WORK TASK: Set the data down once more, exactly as it is written.

Content starts

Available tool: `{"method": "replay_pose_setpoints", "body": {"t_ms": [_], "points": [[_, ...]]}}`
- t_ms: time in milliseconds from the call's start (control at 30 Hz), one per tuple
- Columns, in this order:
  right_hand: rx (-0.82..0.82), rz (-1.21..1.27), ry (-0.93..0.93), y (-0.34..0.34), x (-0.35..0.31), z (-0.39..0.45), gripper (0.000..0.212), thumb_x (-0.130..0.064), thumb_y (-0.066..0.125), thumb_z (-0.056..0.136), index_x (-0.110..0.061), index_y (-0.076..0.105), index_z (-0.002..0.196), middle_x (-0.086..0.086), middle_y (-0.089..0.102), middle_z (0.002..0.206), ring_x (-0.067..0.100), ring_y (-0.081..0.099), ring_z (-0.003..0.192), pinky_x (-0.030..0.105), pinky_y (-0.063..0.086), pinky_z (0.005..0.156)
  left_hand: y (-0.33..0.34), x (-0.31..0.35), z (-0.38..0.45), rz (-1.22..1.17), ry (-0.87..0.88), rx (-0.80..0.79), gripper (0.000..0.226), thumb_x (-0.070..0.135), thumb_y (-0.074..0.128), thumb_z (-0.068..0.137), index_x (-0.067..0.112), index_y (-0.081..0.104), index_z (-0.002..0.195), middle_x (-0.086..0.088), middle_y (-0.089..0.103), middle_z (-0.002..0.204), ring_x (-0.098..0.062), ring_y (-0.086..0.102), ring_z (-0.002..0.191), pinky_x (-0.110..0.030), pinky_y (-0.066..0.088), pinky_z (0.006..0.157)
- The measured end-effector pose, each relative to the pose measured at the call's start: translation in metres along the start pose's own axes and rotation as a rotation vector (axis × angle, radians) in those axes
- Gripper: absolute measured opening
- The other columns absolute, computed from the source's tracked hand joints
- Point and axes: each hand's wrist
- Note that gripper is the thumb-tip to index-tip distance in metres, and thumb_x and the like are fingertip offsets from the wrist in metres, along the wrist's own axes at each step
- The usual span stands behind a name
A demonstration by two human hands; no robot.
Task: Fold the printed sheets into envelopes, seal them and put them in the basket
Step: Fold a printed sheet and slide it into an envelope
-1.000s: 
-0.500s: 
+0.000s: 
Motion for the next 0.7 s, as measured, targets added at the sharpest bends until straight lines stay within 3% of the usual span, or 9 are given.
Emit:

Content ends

WRITTEN ANSWER:
Available tool: `{"method": "replay_pose_setpoints", "body": {"t_ms": [_], "points": [[_, ...]]}}`
- t_ms: time in milliseconds from the call's start (control at 30 Hz), one per tuple
- Columns, in this order:
  right_hand: rx (-0.82..0.82), rz (-1.21..1.27), ry (-0.93..0.93), y (-0.34..0.34), x (-0.35..0.31), z (-0.39..0.45), gripper (0.000..0.212), thumb_x (-0.130..0.064), thumb_y (-0.066..0.125), thumb_z (-0.056..0.136), index_x (-0.110..0.061), index_y (-0.076..0.105), index_z (-0.002..0.196), middle_x (-0.086..0.086), middle_y (-0.089..0.102), middle_z (0.002..0.206), ring_x (-0.067..0.100), ring_y (-0.081..0.099), ring_z (-0.003..0.192), pinky_x (-0.030..0.105), pinky_y (-0.063..0.086), pinky_z (0.005..0.156)
  left_hand: y (-0.33..0.34), x (-0.31..0.35), z (-0.38..0.45), rz (-1.22..1.17), ry (-0.87..0.88), rx (-0.80..0.79), gripper (0.000..0.226), thumb_x (-0.070..0.135), thumb_y (-0.074..0.128), thumb_z (-0.068..0.137), index_x (-0.067..0.112), index_y (-0.081..0.104), index_z (-0.002..0.195), middle_x (-0.086..0.088), middle_y (-0.089..0.103), middle_z (-0.002..0.204), ring_x (-0.098..0.062), ring_y (-0.086..0.102), ring_z (-0.002..0.191), pinky_x (-0.110..0.030), pinky_y (-0.066..0.088), pinky_z (0.006..0.157)
- The measured end-effector pose, each relative to the pose measured at the call's start: translation in metres along the start pose's own axes and rotation as a rotation vector (axis × angle, radians) in those axes
- Gripper: absolute measured opening
- The other columns absolute, computed from the source's tracked hand joints
- Point and axes: each hand's wrist
- Note that gripper is the thumb-tip to index-tip distance in metres, and thumb_x and the like are fingertip offsets from the wrist in metres, along the wrist's own axes at each step
- The usual span stands behind a name
A demonstration by two human hands; no robot.
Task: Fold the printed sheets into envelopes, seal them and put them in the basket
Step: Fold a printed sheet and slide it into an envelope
-1.000s: 
-0.500s: 
+0.000s: 
Motion for the next 0.7 s, as measured, targets added at the sharpest bends until straight lines stay within 3% of the usual span, or 9 are given.
Emit:

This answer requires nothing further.